(Entries taken from a collection)
[Start of section]

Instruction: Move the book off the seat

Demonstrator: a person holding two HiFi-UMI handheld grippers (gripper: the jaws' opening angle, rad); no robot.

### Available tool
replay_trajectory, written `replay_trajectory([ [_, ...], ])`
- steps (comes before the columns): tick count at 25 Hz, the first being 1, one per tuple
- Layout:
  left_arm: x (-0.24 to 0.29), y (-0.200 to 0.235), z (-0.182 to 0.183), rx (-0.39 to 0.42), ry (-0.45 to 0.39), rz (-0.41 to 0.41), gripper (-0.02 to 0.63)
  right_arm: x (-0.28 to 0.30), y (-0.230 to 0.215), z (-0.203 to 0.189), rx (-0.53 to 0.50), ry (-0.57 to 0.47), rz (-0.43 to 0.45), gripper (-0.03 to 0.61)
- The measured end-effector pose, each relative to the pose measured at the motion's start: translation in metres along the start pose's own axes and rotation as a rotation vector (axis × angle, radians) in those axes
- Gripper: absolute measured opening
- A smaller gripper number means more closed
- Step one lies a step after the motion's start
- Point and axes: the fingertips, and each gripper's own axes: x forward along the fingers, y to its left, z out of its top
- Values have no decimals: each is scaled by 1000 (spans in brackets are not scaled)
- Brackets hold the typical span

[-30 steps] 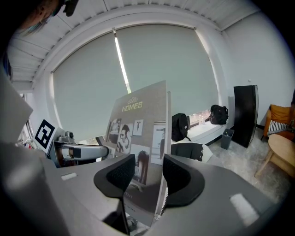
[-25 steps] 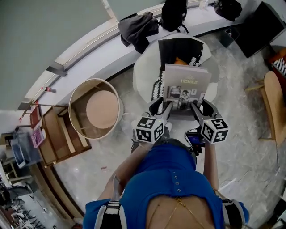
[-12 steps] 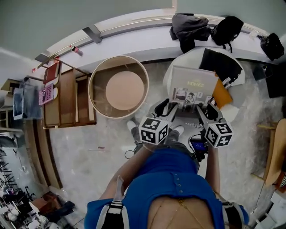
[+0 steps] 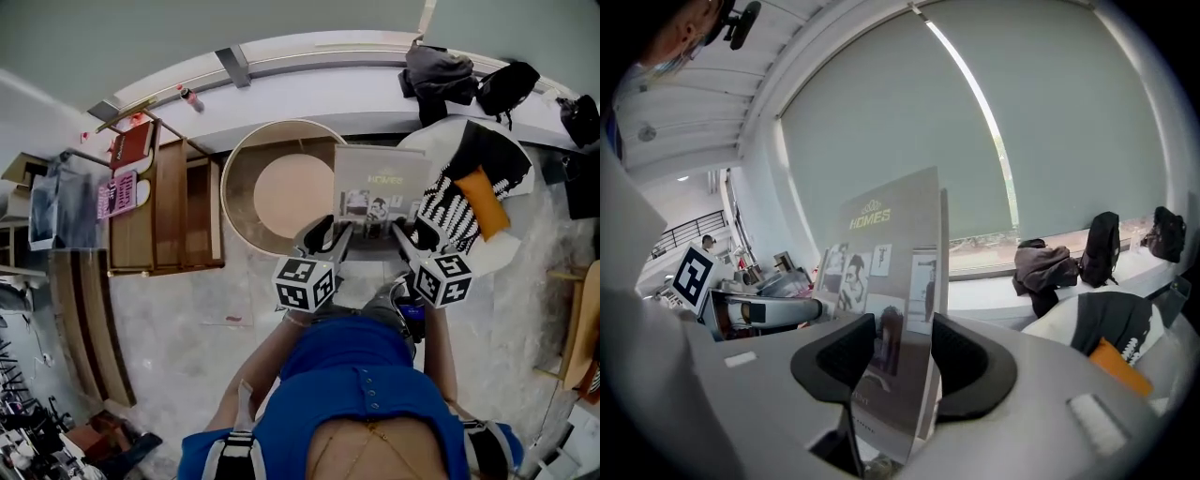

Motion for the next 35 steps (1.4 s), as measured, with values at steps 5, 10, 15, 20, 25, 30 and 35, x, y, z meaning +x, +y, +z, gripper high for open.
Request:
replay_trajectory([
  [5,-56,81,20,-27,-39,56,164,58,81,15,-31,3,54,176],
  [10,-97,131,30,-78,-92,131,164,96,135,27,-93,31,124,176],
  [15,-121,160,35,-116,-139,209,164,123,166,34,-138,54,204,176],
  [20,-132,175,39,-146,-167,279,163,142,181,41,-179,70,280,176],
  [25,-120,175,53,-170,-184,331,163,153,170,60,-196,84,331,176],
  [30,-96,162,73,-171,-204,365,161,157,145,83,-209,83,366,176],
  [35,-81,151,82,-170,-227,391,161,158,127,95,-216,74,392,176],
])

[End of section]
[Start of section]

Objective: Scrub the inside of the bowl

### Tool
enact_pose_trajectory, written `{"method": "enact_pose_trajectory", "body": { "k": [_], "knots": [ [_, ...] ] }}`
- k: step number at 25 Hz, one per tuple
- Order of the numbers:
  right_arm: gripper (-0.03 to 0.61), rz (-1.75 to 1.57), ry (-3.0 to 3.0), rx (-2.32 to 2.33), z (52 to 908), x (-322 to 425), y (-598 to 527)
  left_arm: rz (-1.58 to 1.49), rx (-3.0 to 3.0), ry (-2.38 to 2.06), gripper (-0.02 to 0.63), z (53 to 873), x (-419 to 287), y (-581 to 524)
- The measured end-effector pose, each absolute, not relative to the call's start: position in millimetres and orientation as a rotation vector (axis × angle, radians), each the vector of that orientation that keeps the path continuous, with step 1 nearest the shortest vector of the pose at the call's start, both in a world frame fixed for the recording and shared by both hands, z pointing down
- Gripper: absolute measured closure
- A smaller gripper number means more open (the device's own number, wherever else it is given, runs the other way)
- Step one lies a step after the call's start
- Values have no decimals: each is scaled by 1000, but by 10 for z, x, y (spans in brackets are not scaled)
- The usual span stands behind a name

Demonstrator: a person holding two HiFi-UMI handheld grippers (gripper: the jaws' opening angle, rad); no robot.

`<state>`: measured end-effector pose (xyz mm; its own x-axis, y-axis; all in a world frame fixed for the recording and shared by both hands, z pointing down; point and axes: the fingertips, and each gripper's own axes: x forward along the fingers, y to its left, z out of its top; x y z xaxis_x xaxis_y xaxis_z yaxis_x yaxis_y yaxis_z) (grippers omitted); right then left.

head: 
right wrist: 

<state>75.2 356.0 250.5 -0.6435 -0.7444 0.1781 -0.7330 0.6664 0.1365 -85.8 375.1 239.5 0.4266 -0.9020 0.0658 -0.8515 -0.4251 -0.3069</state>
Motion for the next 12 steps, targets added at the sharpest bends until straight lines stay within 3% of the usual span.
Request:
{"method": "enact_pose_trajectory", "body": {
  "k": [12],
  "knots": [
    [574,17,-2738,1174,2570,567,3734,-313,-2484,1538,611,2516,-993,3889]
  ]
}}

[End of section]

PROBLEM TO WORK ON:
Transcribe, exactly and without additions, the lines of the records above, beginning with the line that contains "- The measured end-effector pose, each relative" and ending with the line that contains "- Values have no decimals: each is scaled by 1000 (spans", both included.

EXERCISE RESPONSE:
- The measured end-effector pose, each relative to the pose measured at the motion's start: translation in metres along the start pose's own axes and rotation as a rotation vector (axis × angle, radians) in those axes
- Gripper: absolute measured opening
- A smaller gripper number means more closed
- Step one lies a step after the motion's start
- Point and axes: the fingertips, and each gripper's own axes: x forward along the fingers, y to its left, z out of its top
- Values have no decimals: each is scaled by 1000 (spans in brackets are not scaled)

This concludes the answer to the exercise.